I once had a friend ask me (before I first installed Debian for him) whether he was going to be part of a cult.
I told him he didn't have to be if he didn't want to be.
@AndrewCashner what are the specs of your Lenovo desktop? Just curious.
 
3:35 PM
@egreg ooh true!
 
@Faheem I tried Ubuntu before, but for work I wanted the simplest, leanest, most stable thing I could find, and Debian seemed a better fit for that than Ubuntu. Just my own preference.

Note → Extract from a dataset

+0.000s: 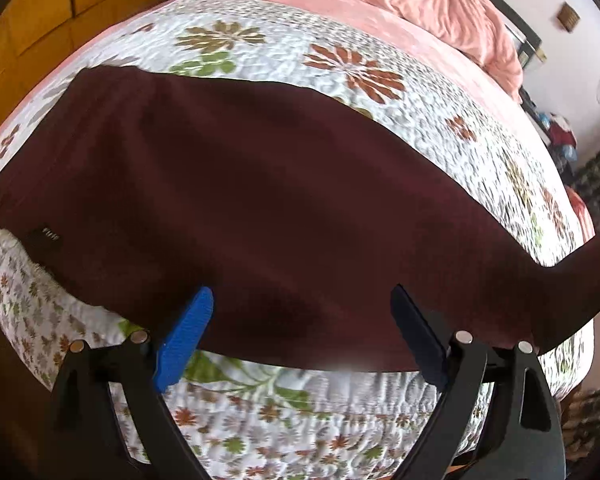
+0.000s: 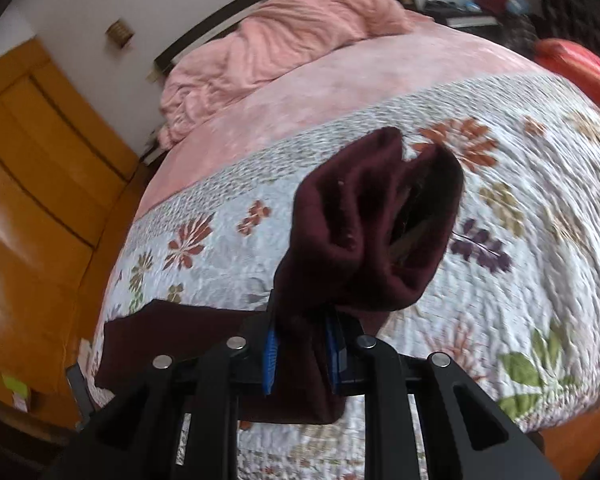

@Faheem Intel Core2 Duo CPU @3GHz x 2, 4 GB ram
 
@AndrewCashner That's pretty good specs for $80.
@AndrewCashner Debian is better than Ubuntu in most ways that matter, but people want something shiny with guis and good out of the box hardware support.
 
@Faheem A guy found it in the trash at the university and refurbished it. I got very lucky to see his ad online.
 
@AndrewCashner Cool.
You can find good stuff in trash sometimes.
You probably notice Debian runs faster and better than Windows on the same hardware.
 
@Faheem The hardware support certainly is a problem. So a few years' old computer works better than a new one. And I can't get my scanner to work with Debian.
 
3:45 PM
@AndrewCashner There is a unix.sx site. I don't think it excels in HW support (its heart is in things like shell scripts) but you could try there. Or you could try me. I started using Linux in 1998 and switched to Debian in 2001, so I have some experience.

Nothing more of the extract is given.